*Data below*:
===============
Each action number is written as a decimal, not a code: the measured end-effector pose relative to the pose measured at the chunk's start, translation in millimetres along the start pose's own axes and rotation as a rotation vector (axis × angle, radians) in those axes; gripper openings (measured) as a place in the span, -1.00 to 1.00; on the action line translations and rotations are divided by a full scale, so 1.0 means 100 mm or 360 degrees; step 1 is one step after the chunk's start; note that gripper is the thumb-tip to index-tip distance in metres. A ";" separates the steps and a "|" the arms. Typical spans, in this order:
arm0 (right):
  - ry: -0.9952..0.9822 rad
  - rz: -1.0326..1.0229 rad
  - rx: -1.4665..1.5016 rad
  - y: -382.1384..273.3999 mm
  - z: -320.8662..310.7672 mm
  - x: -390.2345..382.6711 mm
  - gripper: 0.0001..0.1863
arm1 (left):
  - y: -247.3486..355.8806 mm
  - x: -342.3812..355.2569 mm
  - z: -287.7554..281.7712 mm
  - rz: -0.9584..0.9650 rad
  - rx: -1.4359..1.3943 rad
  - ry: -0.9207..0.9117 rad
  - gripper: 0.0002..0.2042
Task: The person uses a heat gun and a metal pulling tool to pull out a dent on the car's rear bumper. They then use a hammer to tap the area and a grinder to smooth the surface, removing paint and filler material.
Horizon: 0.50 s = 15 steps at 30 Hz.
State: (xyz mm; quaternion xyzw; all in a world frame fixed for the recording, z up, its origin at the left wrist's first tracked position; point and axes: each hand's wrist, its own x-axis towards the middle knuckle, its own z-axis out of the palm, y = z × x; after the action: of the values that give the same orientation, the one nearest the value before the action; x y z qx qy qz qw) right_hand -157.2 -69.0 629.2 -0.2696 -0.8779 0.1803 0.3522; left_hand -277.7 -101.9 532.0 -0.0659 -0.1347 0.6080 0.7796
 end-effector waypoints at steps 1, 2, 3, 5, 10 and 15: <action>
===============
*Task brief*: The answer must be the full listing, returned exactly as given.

*Completed task*:
Each action number is written as a decimal, not a code: the measured end-effector pose relative to the pose measured at the chunk's start, translation in millimetres along the start pose's own axes and rotation as a rotation vector (axis × angle, radians) in those axes; gripper openings (measured) as a place in the span, -1.00 to 1.00; on the action line translations and rotations are divided by a full scale, so 1.0 means 100 mm or 360 degrees; step 1 is one step after the chunk's start; note that gripper is the thumb-tip to index-tip distance in metres. A ";" separates the steps and a "|" the arms. Typical spans, in this order:
arm0 (right):
  - ry: -0.9952..0.9822 rad
  - rz: -1.0326..1.0229 rad
  - rx: -1.4665..1.5016 rad
  - y: -382.1384..273.3999 mm
  - z: -320.8662..310.7672 mm
  - x: -390.2345..382.6711 mm
  - gripper: 0.0001..0.1863
arm1 (left):
  - y: -247.3486..355.8806 mm
  - x: -342.3812..355.2569 mm
  - z: -287.7554..281.7712 mm
  - rz: -0.9584..0.9650 rad
  - rx: -1.4359..1.3943 rad
  - ry: -0.9207..0.9117 rad
  - gripper: 0.0002..0.2042
Task: The person uses a heat gun and a metal pulling tool to pull out a dent on the car's rear bumper. They then use a hammer to tap the area and a grinder to smooth the surface, removing paint and filler material.
Horizon: 0.50 s = 15 steps at 30 Hz.
State: (xyz mm; quaternion xyzw; all in a world frame fixed for the recording, z up, its origin at the left wrist's first tracked position; point and axes: each hand's wrist, its own x-axis towards the middle knuckle, its own z-axis out of the palm, y = z × x; after the action: of the values that give the same orientation, the one nearest the value before the action; x y z qx qy qz qw) right_hand -157.2 -69.0 629.2 -0.2696 -0.8779 0.1803 0.3522; left_hand -277.7 -101.9 532.0 -0.0659 -0.1347 0.6080 0.7796
 end-effector waypoints at steps 1, 2, 3, 5, 10 and 15: <action>

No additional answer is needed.